Hearables. A Lust for Translation

PublishedNovember 17, 2017February 14, 2021
in Hearables

And lo, they spake in many tongues. And verily, some of them even began to ship.

So beginneth the first chapter in the Book of Hearables. We have reached the point where you can buy a device that you put in your ear, which can translate what someone is saying to you in another language in real time. After several years of marketing and hype, consumers are suddenly spoilt for choice, with Waverly’s Pilot, Mymanu’s Clik and Google’s Pixel Buds all appearing within a few weeks of each other. It’s Google recent announcement which has caught the public imagination, but that’s mainly a result of the scale of their marketing machine. With less media attention, other startup companies have been quietly beavering away, mostly in the crowdfunded arena.

Anyone who’s been following the evolution of earbuds over the last few years will have been aware of the trend. After Bragi invented the hearable category with their Dash earbuds, others started to experiment with different features and applications, looking for ways to make the things we stick in our ears do more exciting things than just play music. A startup called Waverly Labs was the first to concentrate on translation, back in June 2016, when they launched a campaign on Indiegogo for their Pilot earpieces, which promised to translate between five languages – English, Spanish, French, Italian and Portuguese. Others weren’t far behind, with Doppler (sadly deceased), Mymanu, Human, Inspear, Bragi, Lingmo, TimeKettle and a host of others joining in the race to wean us off Spotify and Pandora and start us talking to our fellow mortals. (Although if we’d rather listen to music than talk to people who speak the same language, it’s questionable whether there’s a massive market in wanting to talk to those who don’t.)

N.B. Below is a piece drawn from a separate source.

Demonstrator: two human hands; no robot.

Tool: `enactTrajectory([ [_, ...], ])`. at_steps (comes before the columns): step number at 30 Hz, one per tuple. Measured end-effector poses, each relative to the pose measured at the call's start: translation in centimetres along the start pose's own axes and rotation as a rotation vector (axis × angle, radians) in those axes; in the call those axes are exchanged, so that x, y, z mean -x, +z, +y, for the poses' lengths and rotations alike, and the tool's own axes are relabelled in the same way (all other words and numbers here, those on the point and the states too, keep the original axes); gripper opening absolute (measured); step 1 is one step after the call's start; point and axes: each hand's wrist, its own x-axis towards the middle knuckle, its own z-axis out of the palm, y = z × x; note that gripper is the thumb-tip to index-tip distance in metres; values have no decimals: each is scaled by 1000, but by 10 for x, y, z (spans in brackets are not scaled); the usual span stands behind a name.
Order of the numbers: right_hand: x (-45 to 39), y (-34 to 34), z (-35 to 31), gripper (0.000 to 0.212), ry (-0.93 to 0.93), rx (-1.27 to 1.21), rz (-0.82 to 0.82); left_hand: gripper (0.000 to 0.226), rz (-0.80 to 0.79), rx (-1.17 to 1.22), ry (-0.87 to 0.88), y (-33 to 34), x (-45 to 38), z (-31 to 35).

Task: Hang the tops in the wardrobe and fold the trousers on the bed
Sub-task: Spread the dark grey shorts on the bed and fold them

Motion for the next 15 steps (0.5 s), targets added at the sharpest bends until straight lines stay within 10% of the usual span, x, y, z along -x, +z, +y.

From Waverly’s initial pitch for their Pilot, with just five languages, we’ve seen something of a multilingual arms race. Lingmo invoked the power of IBM’s Watson to offer 9, whereupon Waverly upped the ante to 15, Inspear trumped them with 25, Mymanu promised 37 and Travis proudly announced 80, along with a rather patronising statement that because of that “you can now travel”, suggesting that the travel industry has been deluding itself for years. Google, of course, points out that their translation algorithms can cope with 10,000 language pairs, but given there are currently around 8,000 languages spoken, giving 64 million language pairs, even they can’t afford to rest on their laurels quite yet.

Not that that puts people off. In one of the most bizarre crowdfunding campaigns I’ve ever seen on Indiegogo, a project from Kazakhstan offered an “INSTANT mobile online translator from any language. Just put the headset in any country of the world you will understand each other. You no longer need to learn the language of other countries. Automatic recognition of women’s and men’s voices. Just put yourself and your interlocutor earpiece and wherever you went you understand any language. Translator will work as via Wi-Fi or via Bluetooth” (sic). To achieve that ultimate goal, they asked for a single funder to give them $30,000. Had they pitched it at $300 they’d probably have acquired several hundred backers, all of whom would almost certainly have lost their money. But that’s the joy of crowdfunding.

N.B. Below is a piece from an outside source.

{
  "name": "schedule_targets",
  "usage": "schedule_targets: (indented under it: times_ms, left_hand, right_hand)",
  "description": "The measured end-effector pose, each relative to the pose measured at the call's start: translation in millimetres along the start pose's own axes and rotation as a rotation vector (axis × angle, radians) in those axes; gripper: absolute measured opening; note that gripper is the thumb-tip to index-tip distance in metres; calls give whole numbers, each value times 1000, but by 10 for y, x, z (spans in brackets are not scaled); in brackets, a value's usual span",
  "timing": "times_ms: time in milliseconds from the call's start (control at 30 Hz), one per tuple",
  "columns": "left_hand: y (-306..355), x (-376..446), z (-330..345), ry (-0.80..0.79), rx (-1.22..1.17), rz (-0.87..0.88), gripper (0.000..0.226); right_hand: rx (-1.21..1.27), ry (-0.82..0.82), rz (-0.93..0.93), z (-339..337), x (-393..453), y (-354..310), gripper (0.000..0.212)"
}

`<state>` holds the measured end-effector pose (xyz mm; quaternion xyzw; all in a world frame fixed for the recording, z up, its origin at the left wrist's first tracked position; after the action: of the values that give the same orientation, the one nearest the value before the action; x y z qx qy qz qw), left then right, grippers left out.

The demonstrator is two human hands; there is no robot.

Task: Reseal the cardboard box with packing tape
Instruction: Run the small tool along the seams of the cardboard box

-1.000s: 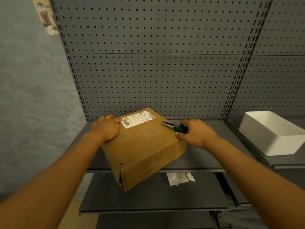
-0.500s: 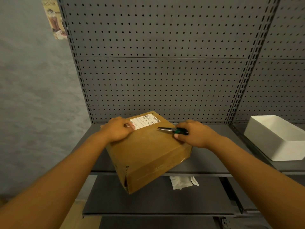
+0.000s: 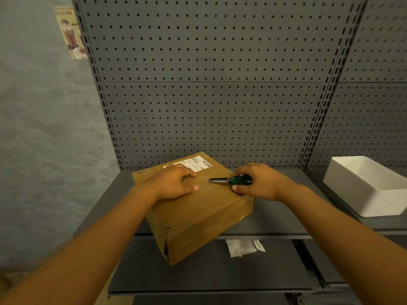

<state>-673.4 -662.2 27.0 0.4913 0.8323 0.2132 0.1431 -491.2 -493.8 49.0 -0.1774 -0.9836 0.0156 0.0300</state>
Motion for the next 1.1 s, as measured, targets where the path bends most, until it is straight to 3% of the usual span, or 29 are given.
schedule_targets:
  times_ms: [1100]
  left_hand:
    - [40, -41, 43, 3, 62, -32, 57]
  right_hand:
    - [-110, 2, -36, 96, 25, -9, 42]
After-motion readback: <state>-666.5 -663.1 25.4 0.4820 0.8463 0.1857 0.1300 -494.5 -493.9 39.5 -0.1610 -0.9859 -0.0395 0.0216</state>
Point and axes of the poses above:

That’s not the only nod to fiction. A lot of what we’re seeing in the wearable space can be traced back to science fiction. The recent blossoming and subsequent withering of digital health analytics in the form of the Tricorder prize is perhaps the most obvious, having been specifically named after the Star Trek precursor. In the case of automatic translators, the epitome is Douglas Adams’ Babelfish from The Hitchhiker’s guide to the Galaxy, although many others have independently invented similar technology to allow them to converse effortlessly with aliens. Which raises the interesting question of why is it always aliens we want to talk to and not fellow human beings? Maybe it’s just that the people who promote these ideas aren’t particularly good at talking to each other. Or don’t heed the health warning on the Babelfish packaging that “by effectively removing all barriers to communication between different races and cultures, it has caused more and bloodier wars than anything else in the history of creation”. Although most developers like to quote the Babelfish as part of their inspiration, none seem to remember the satirical nature of the original.

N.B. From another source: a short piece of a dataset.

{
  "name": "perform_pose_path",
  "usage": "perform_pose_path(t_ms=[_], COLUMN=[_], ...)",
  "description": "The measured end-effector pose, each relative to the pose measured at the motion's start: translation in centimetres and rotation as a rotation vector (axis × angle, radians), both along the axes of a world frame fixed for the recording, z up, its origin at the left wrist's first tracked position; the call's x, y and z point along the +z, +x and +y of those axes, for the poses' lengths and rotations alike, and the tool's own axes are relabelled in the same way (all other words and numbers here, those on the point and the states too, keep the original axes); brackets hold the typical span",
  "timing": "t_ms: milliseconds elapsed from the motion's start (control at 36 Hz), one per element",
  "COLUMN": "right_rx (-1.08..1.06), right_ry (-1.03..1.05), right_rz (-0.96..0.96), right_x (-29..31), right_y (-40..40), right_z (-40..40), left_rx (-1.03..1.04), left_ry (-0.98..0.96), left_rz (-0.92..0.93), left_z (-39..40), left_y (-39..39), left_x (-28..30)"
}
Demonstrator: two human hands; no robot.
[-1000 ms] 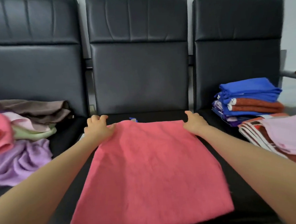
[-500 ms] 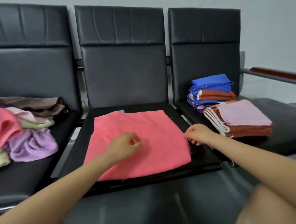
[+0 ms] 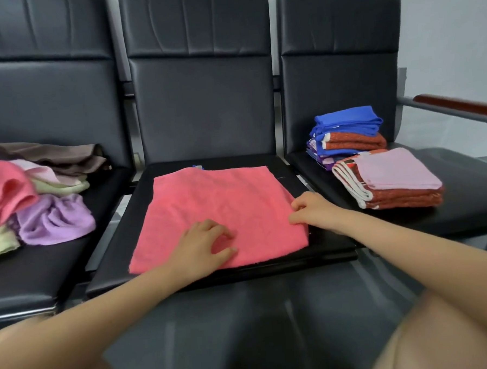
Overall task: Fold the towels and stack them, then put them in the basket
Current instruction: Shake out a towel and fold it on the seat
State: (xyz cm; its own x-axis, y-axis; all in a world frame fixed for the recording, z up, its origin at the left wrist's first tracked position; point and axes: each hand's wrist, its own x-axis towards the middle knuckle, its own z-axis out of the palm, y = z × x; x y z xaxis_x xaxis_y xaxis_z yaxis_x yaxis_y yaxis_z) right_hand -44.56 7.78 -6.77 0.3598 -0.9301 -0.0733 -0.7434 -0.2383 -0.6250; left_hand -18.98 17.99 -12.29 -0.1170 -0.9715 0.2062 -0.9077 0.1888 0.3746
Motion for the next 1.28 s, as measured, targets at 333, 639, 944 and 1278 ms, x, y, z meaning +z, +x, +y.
perform_pose_path(t_ms=[333,639,944,1278], right_rx=[0.057,0.032,0.485,0.582], right_ry=[0.206,-0.125,-0.582,-0.718], right_rz=[-0.369,0.175,0.286,0.34], right_x=[-0.9,-1.3,-3.4,-4.4], right_y=[-0.1,-3.2,-1.9,0.4], right_z=[0.8,2.6,5.8,4.9], left_rx=[-0.026,-0.032,-0.058,-0.124], left_ry=[-0.048,-0.041,-0.05,-0.059], left_rz=[-0.033,-0.038,0.012,0.002], left_z=[0.4,0.9,1.6,1.4], left_y=[0.2,0.8,0.2,1.0], left_x=[-0.5,-0.2,1.3,1.0])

But back to reality and the recent entry of the 800 pound gorilla. Google was very much forced to bring out their Pixel Buds, once they made the decision to remove the physical 3.5mm headphone socket from the Pixel 2, just as Apple did when they designed the iPhone 7. As I explained when I first looked at the AirPods, that decision to remove the socket is driven by the fact that the 3.5mm socket takes up too much space and is difficult to waterproof. It’s not disappearing because of any fundamental belief from either manufacturer that wireless is better or can do more things. It’s happening now because wireless has evolved to the “good enough” point, both in terms of audio quality and the battery life of Bluetooth earbuds and headsets. Apple has played the “brave” card, Google the “me too” one, and over the course of the next few years, other phone manufacturers will go with the herd.

Google’s problem is that with the AirPods, Apple did something unexpected. Historically, Apple are a follower. They don’t invent product categories – they wait for other major companies to create the market, then come in with a slicker product which delights, because they’ve concentrated on integrating everything which is needed to make the customer believe that they invented the experience. Having claimed the high end of the market, they then create clear water between themselves and their competitors by constantly increasing the level of delight. The AirPod is arguably the first product where they’ve made the market by themselves. Before AirPods, there were a few earbuds, mostly from small, crowdfunded startups targeting niche applications. Total shipments were probably around 100,000 units. The success of the AirPod has probably surpassed Apple’s wildest sales expectations – it’s likely that they currently have over 90% of the consumer earbud market. With Apple as the leader, it raises the question of who the followers will be and how they will differentiate themselves.

Hence Google’s problem. How do they make a hearable device which isn’t just a me-too? Apple has done a very competent job with the AirPods. They’ve not been too clever; unlike most of the crowdfunded hearables Airpods aren’t overloaded with tech. They concentrate on being good at the basics of playing music with a decent battery life. That gives Google two options – either make something that’s cheap, which isn’t really an option if you’re trying to make money in a new hardware business, or add a snazzy feature.

I doubt it took them long to decide on the second path, and not much longer to jump on the translation bandwagon. There’s little doubt that Google have a significant lead in translation, not least with their new Neural Machine Translation systems, which they introduced last year. If you’re interested, there’s a good overview of that on their Research Blog. Suffice it to say that Google knows as much about machine translation as anyone. But will that knowledge make their Pixel Buds a winner?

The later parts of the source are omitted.